Another, an ER doc, came home after a horrendous shift at a downtown hospital and wrote a heart-rendering post about how awful it is to have a super sick patient with widespread cancer or advanced dementia come into the ER with Covid.

These poor patients: they are too sick to express their wishes, they have nobody with them (no visitors are allowed in Boston hospitals), and the doctors are morally obligated to put them on a ventilator. This exhausted ER doctor wrote: “Bring multiple cards with your family’s name/number…especially for those who are demented, don’t speak English, are in terrible respiratory distress, etc. We do our best to communicate with families… but please if you have a meaningful relationship with someone like this, please try to have this hard conversation before I have to have it, shouted under an N-95 mask, with an interpreter on an iPad they can’t hear, while they are gasping for breath.“

Nuff said. PLEASE talk to your family members about what you and they would want done if you or they were to get super sick and need a ventilator. TALK TO YOUR PEOPLE.

The last couple of days my feeds have been full of itchiness to know when this is going to be over and all this talk about reducing limits. So much angst and the agonized waiting that comes from being in the middle of something.

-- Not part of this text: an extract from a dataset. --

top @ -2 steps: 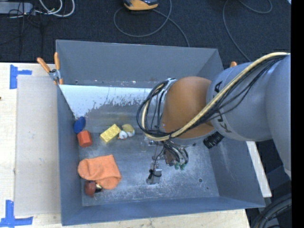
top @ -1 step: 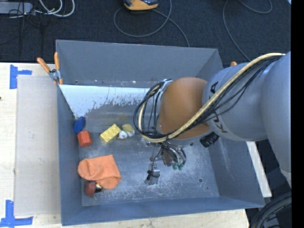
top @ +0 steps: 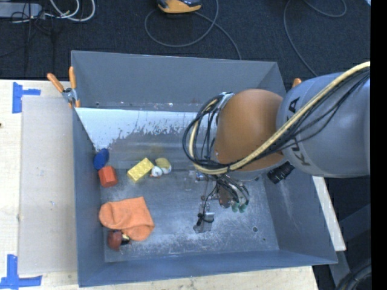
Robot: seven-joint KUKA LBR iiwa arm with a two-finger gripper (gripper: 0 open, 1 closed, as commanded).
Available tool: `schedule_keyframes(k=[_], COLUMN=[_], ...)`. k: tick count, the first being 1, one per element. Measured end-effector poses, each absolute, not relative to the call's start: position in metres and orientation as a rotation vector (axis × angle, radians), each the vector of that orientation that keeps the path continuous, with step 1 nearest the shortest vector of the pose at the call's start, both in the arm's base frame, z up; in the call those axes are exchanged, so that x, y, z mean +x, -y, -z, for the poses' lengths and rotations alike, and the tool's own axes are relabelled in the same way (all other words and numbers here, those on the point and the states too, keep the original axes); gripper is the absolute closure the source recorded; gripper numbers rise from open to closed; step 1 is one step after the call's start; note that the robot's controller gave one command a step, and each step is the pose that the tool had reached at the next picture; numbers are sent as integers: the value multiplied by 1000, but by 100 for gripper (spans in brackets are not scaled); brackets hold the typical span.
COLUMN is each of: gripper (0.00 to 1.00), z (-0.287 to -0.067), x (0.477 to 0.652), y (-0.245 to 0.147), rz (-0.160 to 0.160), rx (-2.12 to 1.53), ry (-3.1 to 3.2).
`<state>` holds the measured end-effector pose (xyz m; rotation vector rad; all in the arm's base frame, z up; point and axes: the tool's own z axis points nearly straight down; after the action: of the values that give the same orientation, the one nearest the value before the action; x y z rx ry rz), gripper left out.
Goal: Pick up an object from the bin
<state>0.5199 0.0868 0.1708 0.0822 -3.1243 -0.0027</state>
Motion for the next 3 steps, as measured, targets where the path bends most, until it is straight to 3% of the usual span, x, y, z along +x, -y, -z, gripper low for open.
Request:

It reminds me of how our ancestors thought a war would last a week and then they suffered through years of deprivation, or the women walking on widow’s walks who had sent men off on ships for a few months and then didn’t know if they were alive for the next two years, or our great-grandparents during the Depression who thought it would be a year at most and then their lives were profoundly disrupted for half a decade. Our people have been here before.

Because the facts are this: We’re not going to be normal for a long time, and the real question is not about “when normal” but more about “how abnormal.” The fact is, we still don’t have treatment or a vaccine. The fact is, the Boston medical system is brilliant and we are so lucky to live here and through incredibly clever hard work we are hopefully not going to end up having to ration care, this time, but if we’re not careful the next time will be upon us in an instant.

Because the fact is, if we ease up on social distancing willy-nilly, more people will get sick and some will die and we will again take the risk that the medical system will be overwhelmed and your doctors and nurses will not be able to give the care we are giving these poor suffering Covid patients now.

So we have to concentrate on trying to figure out next steps in a rational, fact-and-data-based, maximum-safety, minimum-angst kind of way. It’s a tall order. But any other direction is madness.

If you want to “do” something and help contribute to fact-and-data-based knowledge, there’s a number of easy studies you can enter:

https://eureka.app.link/covid19 https://redcap.idhs.ucl.ac.uk/surveys/?s=JD4RECJKDT https://covid.joinzoe.com/us

And in the meantime: SPRING. I can’t stop gazing at the blossoms: it’s like I’ve never seen them before. And I can’t stop thinking of midshipmens’ wives gazing at them while they waited as well.